だが、そうしたプロスポーツの影響でアマチュアの方までが健康のためと称して異常肥大した筋肉体を作るとしたら、それは指導者層のミスガイディングと言わざるを得ない。

平たく言えば筋力のみならず、あらゆる生理的平衡要求(持って生まれたバランス)をいかに活用するかが自然の健康を保持するための最重要課題であり、それが全てなのである。

我田引水的になるが、野口整体が活元運動に集約したという事実がその完成形といっても過言ではない。

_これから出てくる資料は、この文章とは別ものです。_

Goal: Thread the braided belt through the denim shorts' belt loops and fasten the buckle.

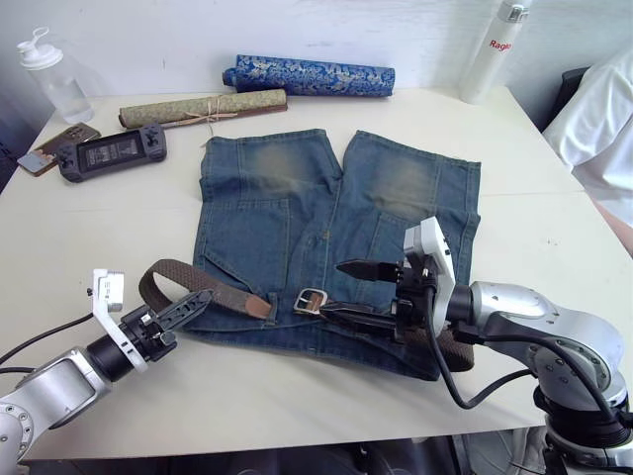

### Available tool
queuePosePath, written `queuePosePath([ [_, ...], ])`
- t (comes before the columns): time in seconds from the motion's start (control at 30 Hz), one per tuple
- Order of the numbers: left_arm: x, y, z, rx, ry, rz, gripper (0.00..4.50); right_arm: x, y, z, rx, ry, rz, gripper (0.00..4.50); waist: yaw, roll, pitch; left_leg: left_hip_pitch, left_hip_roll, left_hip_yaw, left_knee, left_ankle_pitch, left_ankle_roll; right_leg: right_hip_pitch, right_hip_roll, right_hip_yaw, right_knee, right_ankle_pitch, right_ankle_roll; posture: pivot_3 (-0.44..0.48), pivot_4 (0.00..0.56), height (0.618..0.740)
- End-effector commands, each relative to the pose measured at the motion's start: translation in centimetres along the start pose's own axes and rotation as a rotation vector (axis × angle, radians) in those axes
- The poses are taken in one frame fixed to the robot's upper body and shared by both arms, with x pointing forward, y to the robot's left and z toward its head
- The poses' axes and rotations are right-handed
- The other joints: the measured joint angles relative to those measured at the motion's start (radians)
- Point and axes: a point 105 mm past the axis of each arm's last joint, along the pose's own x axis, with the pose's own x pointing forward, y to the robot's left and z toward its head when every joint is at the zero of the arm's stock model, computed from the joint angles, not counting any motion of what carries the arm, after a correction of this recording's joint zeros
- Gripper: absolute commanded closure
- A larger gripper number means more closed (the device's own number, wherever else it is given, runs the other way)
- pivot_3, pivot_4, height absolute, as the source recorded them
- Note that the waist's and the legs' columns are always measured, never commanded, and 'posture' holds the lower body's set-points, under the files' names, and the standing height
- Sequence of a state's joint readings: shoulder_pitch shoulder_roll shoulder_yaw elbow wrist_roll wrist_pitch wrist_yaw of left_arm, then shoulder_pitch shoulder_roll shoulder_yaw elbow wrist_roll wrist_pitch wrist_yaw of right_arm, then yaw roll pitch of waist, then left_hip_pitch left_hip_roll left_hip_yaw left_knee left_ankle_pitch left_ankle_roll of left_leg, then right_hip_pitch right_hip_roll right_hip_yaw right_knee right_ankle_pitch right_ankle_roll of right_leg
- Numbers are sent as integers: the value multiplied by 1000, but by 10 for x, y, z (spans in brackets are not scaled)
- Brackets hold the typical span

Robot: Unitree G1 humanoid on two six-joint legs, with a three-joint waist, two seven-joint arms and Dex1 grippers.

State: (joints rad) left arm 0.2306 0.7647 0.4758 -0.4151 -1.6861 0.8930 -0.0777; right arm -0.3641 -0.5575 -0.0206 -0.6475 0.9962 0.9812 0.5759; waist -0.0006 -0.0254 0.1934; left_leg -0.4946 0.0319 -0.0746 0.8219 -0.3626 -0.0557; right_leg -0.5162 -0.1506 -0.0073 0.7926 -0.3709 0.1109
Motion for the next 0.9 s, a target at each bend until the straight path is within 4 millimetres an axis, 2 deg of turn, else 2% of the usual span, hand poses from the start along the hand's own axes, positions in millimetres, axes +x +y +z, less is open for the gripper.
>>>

先にも言ったように価値観や趣味嗜好の問題までは口出しできないわけで、ボディビルでも何でもやりたい人はやっていただいたらそれでいい。だがそうした行為がもたらす結果(功罪両面)までを熟知している愛好者や指導者は、おそらくだが、半数もいないのではないかと予想する。

まあ基本的には身体をどんなに鈍らせても、その鈍った身体が起こすさまざまな不祥事をまた親切に修繕しようという技術も日進月歩で発達している。

我々からすればあらぬ方向へ(そもそもが「方向性」などあるのかも疑わしいが)の進歩なのだが、整体として進む道とは全く別の方向であることだけはこの際はっきりさせてておかねばならぬ。

極論すれば外的価値観に隷属して生きるか、内部感覚を畏敬の念を抱いて生活するかの違いである。

まあこうした理論が身体感覚を通して腑落ちするまでには整体を専一にやっていっても数年はかかると思う。わたしなどは旧来の悪弊が(ある程度)抜けてくるまでに軽く10年を要してしまった。いわゆる筋肉馬鹿だったのだ。そこまでではないにしても、身体感覚、あるいは生命の原始感覚というようなものを完全に取り戻すには一定の歳月を要することは理解していただきたい。

ローマは一日にしてならず。整体とは純化した身体感覚の結集によって生まれるバランスの産物なのである。